Work to be completed:
Retype the records below exactly as they appear.

Stored dataset items
================================

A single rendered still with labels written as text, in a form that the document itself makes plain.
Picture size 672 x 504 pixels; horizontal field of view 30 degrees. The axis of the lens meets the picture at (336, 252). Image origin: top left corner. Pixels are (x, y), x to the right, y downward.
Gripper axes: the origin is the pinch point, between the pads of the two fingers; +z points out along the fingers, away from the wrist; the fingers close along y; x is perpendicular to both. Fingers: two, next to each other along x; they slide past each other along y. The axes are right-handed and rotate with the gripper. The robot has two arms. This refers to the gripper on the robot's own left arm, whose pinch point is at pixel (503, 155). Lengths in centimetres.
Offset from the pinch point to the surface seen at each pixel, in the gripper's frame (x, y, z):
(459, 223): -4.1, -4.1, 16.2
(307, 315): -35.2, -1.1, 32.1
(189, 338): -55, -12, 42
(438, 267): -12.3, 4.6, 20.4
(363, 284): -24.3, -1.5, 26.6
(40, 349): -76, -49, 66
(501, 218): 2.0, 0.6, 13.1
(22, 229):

================================

Solution:
A single rendered still with labels written as text, in a form that the document itself makes plain.
Picture size 672 x 504 pixels; horizontal field of view 30 degrees. The axis of the lens meets the picture at (336, 252). Image origin: top left corner. Pixels are (x, y), x to the right, y downward.
Gripper axes: the origin is the pinch point, between the pads of the two fingers; +z points out along the fingers, away from the wrist; the fingers close along y; x is perpendicular to both. Fingers: two, next to each other along x; they slide past each other along y. The axes are right-handed and rotate with the gripper. The robot has two arms. This refers to the gripper on the robot's own left arm, whose pinch point is at pixel (503, 155). Lengths in centimetres.
Offset from the pinch point to the surface seen at each pixel, in the gripper's frame (x, y, z):
(459, 223): -4.1, -4.1, 16.2
(307, 315): -35.2, -1.1, 32.1
(189, 338): -55, -12, 42
(438, 267): -12.3, 4.6, 20.4
(363, 284): -24.3, -1.5, 26.6
(40, 349): -76, -49, 66
(501, 218): 2.0, 0.6, 13.1
(22, 229):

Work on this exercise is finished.